Réalisée à partir de la base de la Biturbo, la Quattroporte constitue le haut de gamme Maserati. Présentée au salon de Turin de 1994, cette berline à quatre portes comme son nom l’indique est réalisée artisanalement dans l’usine de Modène. Brillante, elle l’est d’abord par sa motorisation V6 2,8 litres développant 284 eh grâce à la présence d’un double turbo. Très musical, le moteur italien est vraiment l’âme de cette voiture dont le traitement et la finition intérieure ne sont pas au niveau des « références » allemandes. Chez Maserati, on le sait bien. Mais cette réalité est, parait il, voulue. Pour ne pas que le client, qui rêve d’une Maserati, se retrouve dans une ambiance allemande ou japonaise lorsqu’il acquiert sa Quattroporte.
Familiale ou sportive, cette Maserati à carrosserie autoporteuse et suspension indépendante sur les quatre roues, surprend un peu par son esthétique. Si l’avant est assez classique, l’arrière, lui, n’est pas sans lourdeur. Pour lui donner une personnalité bien à elle, les designers ont tronqué le passage de roue arrière. C’est la signature de la nouvelle Quattroporte, aisément reconnaissable dans la rue.

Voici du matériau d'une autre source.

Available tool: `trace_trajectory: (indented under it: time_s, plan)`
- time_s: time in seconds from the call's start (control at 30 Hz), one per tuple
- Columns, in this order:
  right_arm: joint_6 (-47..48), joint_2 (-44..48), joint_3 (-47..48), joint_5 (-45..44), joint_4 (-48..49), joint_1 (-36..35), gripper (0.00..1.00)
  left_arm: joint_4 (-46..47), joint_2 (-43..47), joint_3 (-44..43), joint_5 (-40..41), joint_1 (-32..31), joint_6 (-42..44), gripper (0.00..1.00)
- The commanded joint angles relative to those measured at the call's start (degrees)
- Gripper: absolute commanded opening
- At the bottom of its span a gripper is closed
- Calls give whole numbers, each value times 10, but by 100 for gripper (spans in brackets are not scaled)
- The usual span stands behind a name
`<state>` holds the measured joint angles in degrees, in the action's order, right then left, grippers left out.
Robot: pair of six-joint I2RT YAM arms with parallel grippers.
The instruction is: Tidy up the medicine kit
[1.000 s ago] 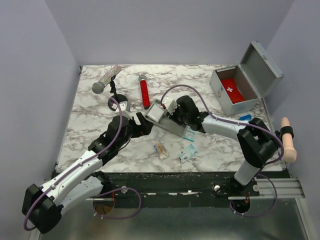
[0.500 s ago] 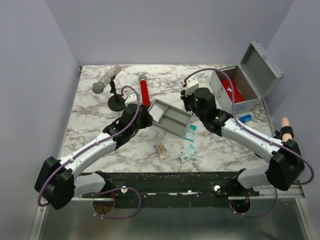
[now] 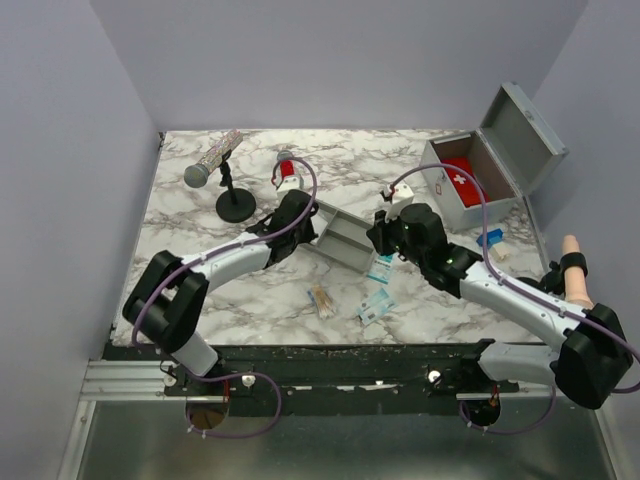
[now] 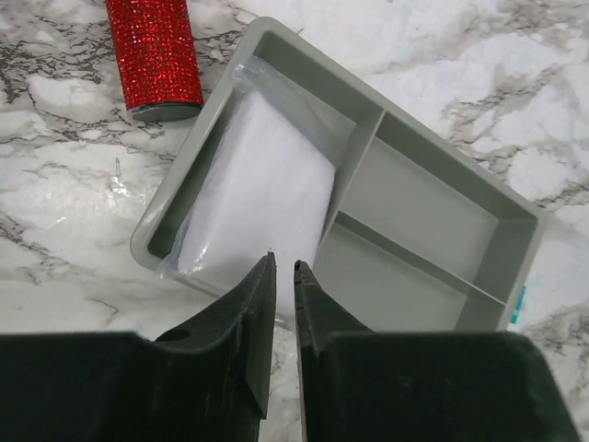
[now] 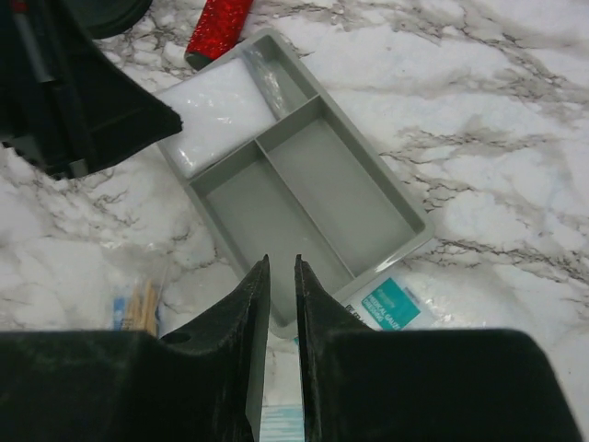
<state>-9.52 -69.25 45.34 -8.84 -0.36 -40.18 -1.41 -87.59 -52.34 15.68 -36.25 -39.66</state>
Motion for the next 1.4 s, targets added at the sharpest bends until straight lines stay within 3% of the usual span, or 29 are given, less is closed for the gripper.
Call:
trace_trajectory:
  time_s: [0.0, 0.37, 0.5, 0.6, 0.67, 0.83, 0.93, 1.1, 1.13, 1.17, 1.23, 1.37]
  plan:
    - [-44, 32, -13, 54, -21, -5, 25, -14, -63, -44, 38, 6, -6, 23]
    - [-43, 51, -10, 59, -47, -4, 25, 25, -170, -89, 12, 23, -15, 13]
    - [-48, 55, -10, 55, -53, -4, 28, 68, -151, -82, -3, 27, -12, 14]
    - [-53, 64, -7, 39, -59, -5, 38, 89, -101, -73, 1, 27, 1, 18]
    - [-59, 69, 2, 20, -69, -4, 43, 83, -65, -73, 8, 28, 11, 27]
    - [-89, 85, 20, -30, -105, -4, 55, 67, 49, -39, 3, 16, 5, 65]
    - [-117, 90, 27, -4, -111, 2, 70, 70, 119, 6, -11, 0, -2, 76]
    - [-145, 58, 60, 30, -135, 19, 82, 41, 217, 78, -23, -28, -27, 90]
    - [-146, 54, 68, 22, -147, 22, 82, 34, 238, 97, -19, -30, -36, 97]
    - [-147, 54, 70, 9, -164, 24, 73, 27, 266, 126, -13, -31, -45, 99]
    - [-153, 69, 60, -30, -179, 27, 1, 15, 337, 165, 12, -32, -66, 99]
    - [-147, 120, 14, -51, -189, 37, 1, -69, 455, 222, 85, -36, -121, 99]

Proposée avec une boîte mécanique à cinq ou six rapports, ou une boîte automatique à quatre rapports, la Quattroporte file aisément à 255 km/h en pointe, dans un sifflement caractéristique du double turbo. En passant de 0 à 100 km/h en moins de 6 secondes, elle est, malgré ses 1 580 kg, l’une des berlines les plus sportives du marché. Cette Maserati peut également recevoir un V6 de 2 litres seulement, biturbo et multisoupapes lui aussi, qui développe 287 eh et permet une vitesse maxi de 260 km/h.